* _PROBLEM_: Transcribe the listing verbatim, please, with images dropped.
DATASET CONTENT section start
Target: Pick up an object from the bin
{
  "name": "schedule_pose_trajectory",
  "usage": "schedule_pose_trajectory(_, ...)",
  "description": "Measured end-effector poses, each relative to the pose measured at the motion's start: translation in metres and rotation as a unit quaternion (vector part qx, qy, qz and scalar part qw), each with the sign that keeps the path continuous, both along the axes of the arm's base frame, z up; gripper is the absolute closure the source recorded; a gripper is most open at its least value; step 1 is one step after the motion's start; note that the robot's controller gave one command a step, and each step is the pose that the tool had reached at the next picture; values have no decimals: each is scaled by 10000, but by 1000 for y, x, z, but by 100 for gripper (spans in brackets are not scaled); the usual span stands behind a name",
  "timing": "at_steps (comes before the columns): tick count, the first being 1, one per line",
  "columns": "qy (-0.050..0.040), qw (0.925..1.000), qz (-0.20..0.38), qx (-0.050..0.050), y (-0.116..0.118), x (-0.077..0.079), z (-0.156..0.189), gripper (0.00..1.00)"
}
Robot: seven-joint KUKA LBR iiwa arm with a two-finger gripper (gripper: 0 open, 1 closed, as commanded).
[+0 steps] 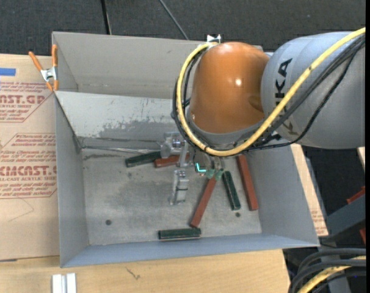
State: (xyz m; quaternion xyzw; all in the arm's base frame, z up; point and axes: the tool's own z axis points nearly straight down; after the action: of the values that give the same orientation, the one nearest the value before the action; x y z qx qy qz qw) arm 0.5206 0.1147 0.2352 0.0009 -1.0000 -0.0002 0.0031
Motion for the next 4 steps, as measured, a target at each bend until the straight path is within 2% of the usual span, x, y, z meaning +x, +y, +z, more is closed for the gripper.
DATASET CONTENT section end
* _RESPONSE FOR THIS EXERCISE_:
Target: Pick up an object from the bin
{
  "name": "schedule_pose_trajectory",
  "usage": "schedule_pose_trajectory(_, ...)",
  "description": "Measured end-effector poses, each relative to the pose measured at the motion's start: translation in metres and rotation as a unit quaternion (vector part qx, qy, qz and scalar part qw), each with the sign that keeps the path continuous, both along the axes of the arm's base frame, z up; gripper is the absolute closure the source recorded; a gripper is most open at its least value; step 1 is one step after the motion's start; note that the robot's controller gave one command a step, and each step is the pose that the tool had reached at the next picture; values have no decimals: each is scaled by 10000, but by 1000 for y, x, z, but by 100 for gripper (spans in brackets are not scaled); the usual span stands behind a name",
  "timing": "at_steps (comes before the columns): tick count, the first being 1, one per line",
  "columns": "qy (-0.050..0.040), qw (0.925..1.000), qz (-0.20..0.38), qx (-0.050..0.050), y (-0.116..0.118), x (-0.077..0.079), z (-0.156..0.189), gripper (0.00..1.00)"
}
Robot: seven-joint KUKA LBR iiwa arm with a two-finger gripper (gripper: 0 open, 1 closed, as commanded).
[+0 steps] 
State: (xyz m; quaternion xyzw; all in the arm's base frame, z up; point and axes: the tool's own z axis points nearly straight down; after the action: of the values that give the same orientation, the one nearest the value before the action; x y z qx qy qz qw) arm 0.5206 0.1147 0.2352 0.0009 -1.0000 -0.0002 0.0031
Motion for the next 4 steps, as measured, a target at each bend until the straight path is within 2% of the usual span, x, y, z meaning +x, +y, +z, more is closed for the gripper.

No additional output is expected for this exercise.